WHAT TO WORK ON
The listing that follows should be copied in full and exactly, with no pictures.

● ● ●

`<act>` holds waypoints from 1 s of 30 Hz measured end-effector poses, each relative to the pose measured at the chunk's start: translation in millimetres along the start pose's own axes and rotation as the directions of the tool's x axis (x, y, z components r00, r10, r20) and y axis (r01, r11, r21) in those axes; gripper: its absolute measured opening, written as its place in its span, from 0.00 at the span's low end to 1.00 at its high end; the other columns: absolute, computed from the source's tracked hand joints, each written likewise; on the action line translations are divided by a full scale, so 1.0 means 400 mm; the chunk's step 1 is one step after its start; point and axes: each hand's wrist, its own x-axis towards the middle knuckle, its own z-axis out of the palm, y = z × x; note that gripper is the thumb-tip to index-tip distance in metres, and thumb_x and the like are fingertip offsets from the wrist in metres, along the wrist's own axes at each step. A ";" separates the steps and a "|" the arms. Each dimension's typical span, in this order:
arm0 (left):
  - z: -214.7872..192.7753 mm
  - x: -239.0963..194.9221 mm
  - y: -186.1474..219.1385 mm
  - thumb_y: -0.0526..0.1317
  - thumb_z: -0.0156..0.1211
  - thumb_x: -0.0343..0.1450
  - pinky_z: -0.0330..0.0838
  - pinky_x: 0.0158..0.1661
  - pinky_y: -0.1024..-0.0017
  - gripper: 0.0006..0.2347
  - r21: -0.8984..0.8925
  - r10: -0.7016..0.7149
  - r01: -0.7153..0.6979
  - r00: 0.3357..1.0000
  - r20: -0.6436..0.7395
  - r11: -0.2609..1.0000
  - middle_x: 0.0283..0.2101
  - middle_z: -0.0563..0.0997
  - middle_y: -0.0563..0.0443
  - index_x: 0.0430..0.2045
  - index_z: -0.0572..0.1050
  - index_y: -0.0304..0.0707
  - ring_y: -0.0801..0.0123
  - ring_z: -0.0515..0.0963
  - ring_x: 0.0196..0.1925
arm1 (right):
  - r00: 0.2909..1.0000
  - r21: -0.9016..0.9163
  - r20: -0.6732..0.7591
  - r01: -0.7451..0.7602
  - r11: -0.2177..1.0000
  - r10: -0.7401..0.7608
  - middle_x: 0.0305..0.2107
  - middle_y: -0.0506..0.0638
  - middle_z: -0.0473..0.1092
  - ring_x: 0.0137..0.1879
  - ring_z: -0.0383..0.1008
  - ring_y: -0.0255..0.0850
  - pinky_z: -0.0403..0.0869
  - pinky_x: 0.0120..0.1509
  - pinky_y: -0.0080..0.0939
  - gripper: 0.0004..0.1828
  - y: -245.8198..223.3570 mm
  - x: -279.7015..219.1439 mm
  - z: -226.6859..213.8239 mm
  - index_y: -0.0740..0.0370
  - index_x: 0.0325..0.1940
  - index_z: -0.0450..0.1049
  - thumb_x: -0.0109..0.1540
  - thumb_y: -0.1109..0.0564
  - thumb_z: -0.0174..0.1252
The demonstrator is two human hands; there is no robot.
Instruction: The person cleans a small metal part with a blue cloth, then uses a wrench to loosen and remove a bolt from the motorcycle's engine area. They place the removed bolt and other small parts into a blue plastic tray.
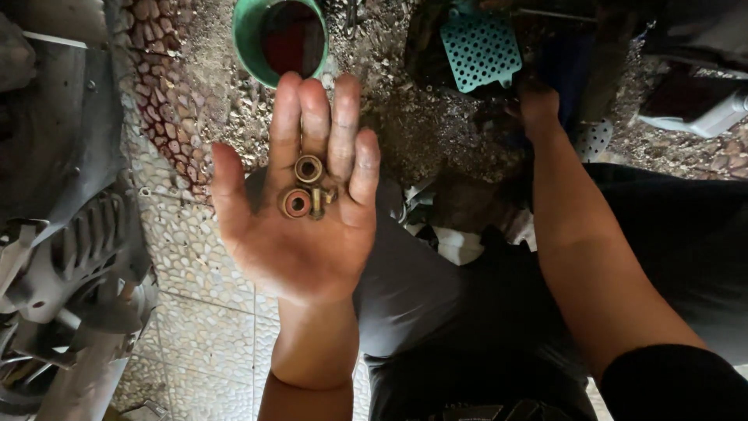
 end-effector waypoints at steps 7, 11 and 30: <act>-0.013 -0.009 0.005 0.61 0.34 0.83 0.45 0.75 0.55 0.31 -0.085 -0.015 0.024 0.995 0.099 0.996 0.73 0.66 0.41 0.72 0.54 0.33 0.55 0.49 0.80 | 0.969 0.129 0.093 -0.240 0.962 0.229 0.35 0.66 0.77 0.44 0.79 0.66 0.77 0.50 0.61 0.18 -0.099 -0.218 -0.072 0.66 0.41 0.80 0.61 0.47 0.60; -0.026 -0.001 0.001 0.61 0.34 0.83 0.46 0.75 0.54 0.31 -0.072 0.000 0.008 0.994 0.108 0.997 0.72 0.66 0.40 0.72 0.55 0.31 0.53 0.50 0.79 | 0.920 0.115 0.254 -0.334 0.935 0.298 0.40 0.67 0.76 0.50 0.76 0.66 0.76 0.51 0.60 0.21 -0.241 -0.298 -0.132 0.65 0.43 0.80 0.59 0.44 0.64; -0.035 0.028 -0.004 0.56 0.34 0.84 0.50 0.80 0.51 0.28 0.032 -0.061 0.058 0.995 0.083 0.998 0.70 0.70 0.43 0.71 0.63 0.31 0.51 0.57 0.80 | 0.923 -0.267 0.369 -0.008 0.964 0.110 0.44 0.57 0.74 0.48 0.75 0.52 0.74 0.52 0.52 0.14 -0.298 -0.198 -0.107 0.60 0.53 0.76 0.70 0.50 0.54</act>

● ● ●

WORKED SOLUTION
`<act>` holds waypoints from 1 s of 30 Hz measured end-effector poses, each relative to the pose measured at the chunk's start: translation in millimetres along the start pose's own axes and rotation as the directions of the tool's x axis (x, y, z components r00, r10, r20) and y axis (r01, r11, r21) in those axes; gripper: its absolute measured opening, written as its place in its span, from 0.00 at the span's low end to 1.00 at its high end; the other columns: absolute, computed from the source's tracked hand joints, each written likewise; on the action line translations are divided by a full scale, so 1.0 means 400 mm; the chunk's step 1 is one step after its start; point and axes: each hand's wrist, its own x-axis towards the middle knuckle, its own z-axis out of the palm, y = z × x; note that gripper is the thumb-tip to index-tip distance in metres, and thumb_x and the like are fingertip offsets from the wrist in metres, along the wrist's own axes at each step. A ";" separates the steps and a "|" the arms. Each dimension's typical span, in this order:
arm0 (left):
  - z: -214.7872..192.7753 mm
  - x: -239.0963..194.9221 mm
  - y: -186.1474..219.1385 mm
  - thumb_y: -0.0526..0.1317
  - thumb_z: -0.0156..0.1211
  - thumb_x: -0.0343..0.1450
  - pinky_z: -0.0330..0.0838
  - pinky_x: 0.0158..0.1661
  - pinky_y: -0.1024..-0.0017
  - gripper: 0.0006..0.2347
  - r21: -0.8984..0.8925
  - r10: -0.7016..0.7149
  - r01: -0.7153..0.6979
  - r00: 0.3357..1.0000
  - r20: -0.6436..0.7395
  - r11: -0.2609..1.0000
  - middle_x: 0.0283..0.2101
  - middle_z: -0.0563..0.0997
  - middle_y: -0.0563..0.0443
  - index_x: 0.0430..0.2045
  - index_z: -0.0572..0.1050
  - index_y: -0.0304..0.0707
  - ring_y: -0.0801..0.0123
  - ring_z: -0.0515..0.0963
  - ring_x: 0.0196..0.1925
arm1 (right):
  - r00: 0.2909..1.0000
  - r21: -0.9016..0.9163
  - r20: -0.6732..0.7591
  - r01: -0.7451..0.7602
  - r11: -0.2177..1.0000
  - r10: -0.7401..0.7608
  - middle_x: 0.0305..0.2107
  - middle_y: -0.0506..0.0638
  - middle_z: -0.0473..0.1092
  - ring_x: 0.0137..0.1879
  - ring_z: -0.0383..0.1008
  - ring_y: -0.0255..0.0850
  - pinky_z: -0.0403..0.0869
  - pinky_x: 0.0120..0.1509
  - pinky_y: -0.0080..0.0939
  - gripper: 0.0004..0.1828
  - y: -245.8198..223.3570 mm
  - x: -279.7015..219.1439 mm
  - z: -226.6859..213.8239 mm
  - index_y: -0.0740..0.0370
  - index_x: 0.0325..0.1940
  - index_z: -0.0450..0.1049
  - thumb_x: -0.0109..0.1540
  - thumb_y: -0.1109..0.0564
  - thumb_z: -0.0174..0.1252
The demonstrator is two human hands; there is no robot.
Instruction: The person cleans a small metal part with a blue cloth, then uses a wrench to loosen and remove a bolt from the motorcycle's engine area. They place the removed bolt and other small parts into a blue plastic tray.
 end-effector waypoints at steps 7, 11 and 30: <act>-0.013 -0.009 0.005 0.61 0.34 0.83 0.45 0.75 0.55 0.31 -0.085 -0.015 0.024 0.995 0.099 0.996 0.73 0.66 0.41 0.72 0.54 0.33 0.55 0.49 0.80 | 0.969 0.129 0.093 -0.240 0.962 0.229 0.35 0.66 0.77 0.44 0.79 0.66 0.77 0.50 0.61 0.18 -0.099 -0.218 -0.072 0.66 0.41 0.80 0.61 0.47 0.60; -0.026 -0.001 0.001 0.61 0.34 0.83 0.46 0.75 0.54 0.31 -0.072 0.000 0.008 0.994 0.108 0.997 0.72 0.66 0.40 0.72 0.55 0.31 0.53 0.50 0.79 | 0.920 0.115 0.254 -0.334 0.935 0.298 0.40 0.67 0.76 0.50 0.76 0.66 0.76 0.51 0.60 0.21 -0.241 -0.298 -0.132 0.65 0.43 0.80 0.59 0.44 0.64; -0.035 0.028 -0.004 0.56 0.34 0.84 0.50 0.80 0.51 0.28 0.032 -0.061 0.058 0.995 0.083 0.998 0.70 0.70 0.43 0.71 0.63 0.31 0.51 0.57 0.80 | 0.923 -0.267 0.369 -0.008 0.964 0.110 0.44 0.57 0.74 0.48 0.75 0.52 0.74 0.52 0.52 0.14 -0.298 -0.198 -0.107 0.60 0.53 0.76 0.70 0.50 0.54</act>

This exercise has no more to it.